## EXERCISE AIM
From first line to last, copy the material below exactly.

## DATASET CONTENT
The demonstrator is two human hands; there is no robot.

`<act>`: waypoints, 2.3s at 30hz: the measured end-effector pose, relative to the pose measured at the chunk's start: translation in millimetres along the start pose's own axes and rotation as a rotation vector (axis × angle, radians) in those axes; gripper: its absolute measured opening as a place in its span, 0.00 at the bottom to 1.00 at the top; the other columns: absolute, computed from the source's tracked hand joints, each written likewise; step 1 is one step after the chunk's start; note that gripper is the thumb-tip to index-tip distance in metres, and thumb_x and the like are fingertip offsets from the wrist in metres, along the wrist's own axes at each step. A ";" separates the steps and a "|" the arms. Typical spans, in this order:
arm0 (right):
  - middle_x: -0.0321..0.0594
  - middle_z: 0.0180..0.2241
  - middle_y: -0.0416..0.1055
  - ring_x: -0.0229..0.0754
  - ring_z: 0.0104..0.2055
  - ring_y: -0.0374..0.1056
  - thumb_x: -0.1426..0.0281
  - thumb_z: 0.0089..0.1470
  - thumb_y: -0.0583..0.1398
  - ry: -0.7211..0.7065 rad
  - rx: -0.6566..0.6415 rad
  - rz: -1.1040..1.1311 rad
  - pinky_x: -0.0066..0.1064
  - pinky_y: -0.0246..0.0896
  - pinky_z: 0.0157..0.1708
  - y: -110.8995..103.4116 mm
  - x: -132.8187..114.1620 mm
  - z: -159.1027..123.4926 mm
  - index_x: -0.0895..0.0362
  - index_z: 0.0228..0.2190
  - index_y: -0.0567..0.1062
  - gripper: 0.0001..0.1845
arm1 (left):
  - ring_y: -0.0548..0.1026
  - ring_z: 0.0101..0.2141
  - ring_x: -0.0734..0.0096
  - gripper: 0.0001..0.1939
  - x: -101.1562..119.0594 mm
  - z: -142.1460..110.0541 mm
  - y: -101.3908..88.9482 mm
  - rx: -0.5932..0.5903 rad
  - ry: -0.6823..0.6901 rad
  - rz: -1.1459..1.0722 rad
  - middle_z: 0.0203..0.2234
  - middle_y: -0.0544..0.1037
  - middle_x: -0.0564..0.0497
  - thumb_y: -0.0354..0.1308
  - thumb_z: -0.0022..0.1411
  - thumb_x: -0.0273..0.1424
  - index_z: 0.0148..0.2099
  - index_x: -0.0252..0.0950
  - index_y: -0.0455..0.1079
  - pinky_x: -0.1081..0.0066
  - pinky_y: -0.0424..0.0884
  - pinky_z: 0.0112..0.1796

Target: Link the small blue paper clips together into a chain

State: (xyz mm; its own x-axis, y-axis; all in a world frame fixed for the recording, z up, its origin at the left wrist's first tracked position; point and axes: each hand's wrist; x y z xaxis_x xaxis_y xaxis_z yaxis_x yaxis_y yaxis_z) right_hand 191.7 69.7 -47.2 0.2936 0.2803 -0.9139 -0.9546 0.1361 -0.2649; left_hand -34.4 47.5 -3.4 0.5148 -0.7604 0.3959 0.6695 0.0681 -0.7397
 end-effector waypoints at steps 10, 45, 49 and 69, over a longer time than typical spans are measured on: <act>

## RESPONSE BOX
The demonstrator is two human hands; there is no robot.

`<act>`: waypoints, 2.3s at 30hz: the measured end-effector pose, relative to the pose measured at the chunk's start: translation in millimetres along the start pose's own axes and rotation as a rotation vector (axis × angle, radians) in those axes; gripper: its absolute measured opening as a place in its span, 0.00 at the bottom to 1.00 at the top; the other columns: absolute, computed from the source's tracked hand joints, each written likewise; step 1 is one step after the chunk's start; note that gripper is the thumb-tip to index-tip distance in metres, and thumb_x and the like are fingertip offsets from the wrist in metres, along the wrist's own axes at each step. A ";" separates the steps and a "|" the arms. Typical spans, in this order:
arm0 (right):
  - middle_x: -0.0321..0.0594
  - middle_z: 0.0180..0.2241
  - middle_y: -0.0416..0.1055
  - ring_x: -0.0229..0.0754
  - ring_z: 0.0104..0.2055
  - ring_y: -0.0374..0.1056
  - thumb_x: -0.1426..0.0281
  - thumb_z: 0.0089..0.1470
  - thumb_y: -0.0583..0.1398
  - ry: -0.7211..0.7065 rad
  - rx: -0.6566..0.6415 rad
  - rz: -1.1040..1.1311 rad
  - pinky_x: -0.0066..0.1064
  - pinky_y: -0.0246..0.0896
  - pinky_z: 0.0157..0.1708
  - y: -110.8995..103.4116 mm
  - x: -132.8187..114.1620 mm
  - z: -159.1027..123.4926 mm
  - index_x: -0.0895..0.0362
  - index_z: 0.0228..0.2190
  - index_y: -0.0567..0.1062
  - gripper: 0.0001..0.1845
arm1 (left):
  - ring_y: -0.0548..0.1026
  - ring_z: 0.0101..0.2141
  - ring_x: -0.0734..0.0096
  - gripper: 0.0001..0.1939
  - x: -101.1562..119.0594 mm
  - z: -142.1460..110.0541 mm
  - y: -101.3908..88.9482 mm
  - rx: -0.5932..0.5903 rad
  - ry: -0.6823..0.6901 rad
  - rz: -1.1459..1.0722 rad
  - middle_z: 0.0203..0.2234
  - middle_y: -0.0544..0.1037
  - middle_x: -0.0564..0.0497
  - thumb_y: -0.0354..0.1308
  - thumb_z: -0.0022..0.1411
  - thumb_x: -0.0273..0.1424
  - index_z: 0.0148..0.2099
  - index_x: -0.0252..0.0950
  - index_y: -0.0455..0.1079
  - pinky_x: -0.1081..0.0066
  - pinky_y: -0.0424..0.0884
  - pinky_z: 0.0112..0.1796

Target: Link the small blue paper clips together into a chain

State: (xyz mm; its own x-axis, y-axis; all in a world frame fixed for the recording, z up, its origin at the left wrist's first tracked position; point and axes: each hand's wrist; x y z xaxis_x xaxis_y xaxis_z yaxis_x yaxis_y yaxis_z) right_hand 191.7 69.7 -47.2 0.2936 0.2803 -0.9139 -0.9546 0.1361 -0.2649; left_hand -34.4 47.5 -3.4 0.5148 -0.7604 0.3959 0.6695 0.0681 -0.7397
 end-effector waypoints at steps 10, 45, 49 and 69, over a longer time than typical spans are measured on: <act>

The required answer is now complete.